[Input for this task — start]

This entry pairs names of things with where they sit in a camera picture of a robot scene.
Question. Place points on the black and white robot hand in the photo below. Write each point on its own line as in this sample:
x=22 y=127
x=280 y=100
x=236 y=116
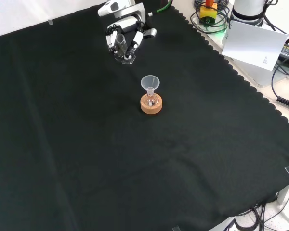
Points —
x=132 y=22

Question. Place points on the clear glass graduated cylinder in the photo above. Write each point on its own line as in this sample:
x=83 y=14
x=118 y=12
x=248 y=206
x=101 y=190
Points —
x=128 y=61

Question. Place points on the clear plastic funnel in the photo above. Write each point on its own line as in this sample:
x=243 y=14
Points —
x=150 y=82

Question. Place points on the yellow stop button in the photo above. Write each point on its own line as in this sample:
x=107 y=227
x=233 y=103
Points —
x=208 y=13

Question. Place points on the round-bottom glass flask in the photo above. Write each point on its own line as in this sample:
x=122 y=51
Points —
x=151 y=99

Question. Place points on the white box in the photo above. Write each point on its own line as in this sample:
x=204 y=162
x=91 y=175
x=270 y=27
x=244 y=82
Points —
x=255 y=74

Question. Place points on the black cloth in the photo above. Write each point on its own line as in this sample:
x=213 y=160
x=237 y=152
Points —
x=110 y=156

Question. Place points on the white wrist camera shell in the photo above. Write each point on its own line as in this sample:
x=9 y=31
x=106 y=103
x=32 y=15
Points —
x=108 y=8

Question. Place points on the grey metal bracket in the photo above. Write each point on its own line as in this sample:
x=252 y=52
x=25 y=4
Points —
x=287 y=192

[Input for this task — finish]

§ **What this task involves**: Your task is to transcribe exactly the lines from the one containing "x=280 y=100" through the final line of the entries above, pictures excluded.

§ **Your response**:
x=280 y=100
x=236 y=116
Points —
x=132 y=22

Question. Place points on the clear glass graduated cylinder in the photo above. Write each point on its own line as in this sample:
x=83 y=14
x=118 y=12
x=248 y=206
x=101 y=190
Points —
x=128 y=61

Question. Place points on the clear plastic funnel in the photo above. Write each point on its own line as in this sample:
x=243 y=14
Points —
x=150 y=82

Question. Place points on the yellow stop button in the photo above. Write each point on its own line as in this sample:
x=107 y=227
x=233 y=103
Points —
x=208 y=13

Question. Place points on the round-bottom glass flask in the photo above. Write each point on its own line as in this sample:
x=122 y=51
Points —
x=151 y=99

Question. Place points on the white box in the photo above. Write each point on its own line as in this sample:
x=204 y=162
x=91 y=175
x=270 y=27
x=244 y=82
Points —
x=255 y=74

Question. Place points on the black cloth in the photo above. Write each point on its own line as in this sample:
x=213 y=160
x=237 y=152
Points —
x=110 y=156

Question. Place points on the white wrist camera shell in the photo above. Write each point on its own line as in this sample:
x=9 y=31
x=106 y=103
x=32 y=15
Points —
x=108 y=8

Question. Place points on the grey metal bracket in the photo above. Write each point on its own line as in this sample:
x=252 y=52
x=25 y=4
Points —
x=287 y=192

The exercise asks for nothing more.